Décision de l'ambassade du Japon concernant le PKK
Dans un communiqué, l'ambassade a indiqué que le site internet de la PSIA, qui répertorie les organisations terroristes internationales, a été mis à jour il y a quelques jours et que le PKK, qui ne figurait pas auparavant sur cette liste, y a été ajouté.
12punto
L'ambassade du Japon en Turquie a déclaré que le PKK n'avait pas été retiré de la « liste des organisations interdites », soulignant qu'« il n'y a aucun changement dans cette politique du gouvernement ».
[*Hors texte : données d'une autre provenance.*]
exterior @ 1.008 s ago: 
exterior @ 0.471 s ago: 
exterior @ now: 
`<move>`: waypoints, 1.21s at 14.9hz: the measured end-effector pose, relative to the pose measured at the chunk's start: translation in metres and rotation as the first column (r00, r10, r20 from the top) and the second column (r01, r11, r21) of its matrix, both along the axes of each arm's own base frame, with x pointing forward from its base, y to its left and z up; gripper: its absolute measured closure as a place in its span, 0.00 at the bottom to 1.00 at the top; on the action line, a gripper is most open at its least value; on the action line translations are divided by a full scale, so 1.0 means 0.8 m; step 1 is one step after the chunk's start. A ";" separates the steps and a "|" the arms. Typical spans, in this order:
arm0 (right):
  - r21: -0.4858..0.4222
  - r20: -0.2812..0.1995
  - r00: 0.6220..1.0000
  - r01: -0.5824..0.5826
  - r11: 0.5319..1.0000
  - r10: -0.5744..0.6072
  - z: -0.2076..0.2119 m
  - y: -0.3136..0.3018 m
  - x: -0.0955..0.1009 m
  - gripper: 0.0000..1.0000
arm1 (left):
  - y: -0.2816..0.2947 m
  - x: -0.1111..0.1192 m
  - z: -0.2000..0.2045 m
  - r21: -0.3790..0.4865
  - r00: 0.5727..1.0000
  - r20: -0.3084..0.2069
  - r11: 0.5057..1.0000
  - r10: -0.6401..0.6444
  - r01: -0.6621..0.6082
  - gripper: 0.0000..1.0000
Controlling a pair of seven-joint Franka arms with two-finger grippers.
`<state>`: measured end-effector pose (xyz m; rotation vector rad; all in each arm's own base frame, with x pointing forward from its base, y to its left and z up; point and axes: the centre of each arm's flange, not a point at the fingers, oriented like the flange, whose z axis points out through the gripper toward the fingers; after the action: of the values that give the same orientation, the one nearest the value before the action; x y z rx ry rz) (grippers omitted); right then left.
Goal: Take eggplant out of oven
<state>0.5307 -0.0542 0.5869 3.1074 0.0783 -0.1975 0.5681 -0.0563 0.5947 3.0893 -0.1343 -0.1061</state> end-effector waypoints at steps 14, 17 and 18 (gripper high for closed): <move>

IL AVAIT ÉTÉ RETIRÉ DE LA LISTE
L'Agence japonaise de sécurité publique et de renseignement (PSIA) avait retiré le PKK de la liste des organisations interdites sur son site internet officiel. L'ambassade du Japon en Turquie a fait une déclaration à ce sujet.
« IL N'Y A AUCUN CHANGEMENT DANS NOTRE POLITIQUE »
Dans la déclaration officielle publiée sur le site de l'ambassade, les propos suivants ont été tenus :
« Le site internet de l'Agence japonaise de sécurité publique et de renseignement a été mis à jour ces derniers jours et la page en question a été supprimée. Le gouvernement japonais a inclus le PKK en 2002 parmi les organisations dont les avoirs doivent être gelés en tant qu'organisations terroristes, et condamne les actes terroristes perpétrés par le PKK. Il n'y a aucun changement dans cette politique du gouvernement japonais. »
Le PKK ne figurait pas dans la liste des « Principales organisations terroristes internationales » ni dans le graphique des « Tendances générales » précédemment mis à jour par la PSIA, qui dépend du ministère japonais de la Justice.
La liste comprenait des organisations locales et internationales telles qu'Al-Qaïda, Boko Haram, les Shebab, l'EI, l'Armée rouge japonaise et Aum Shinrikyo.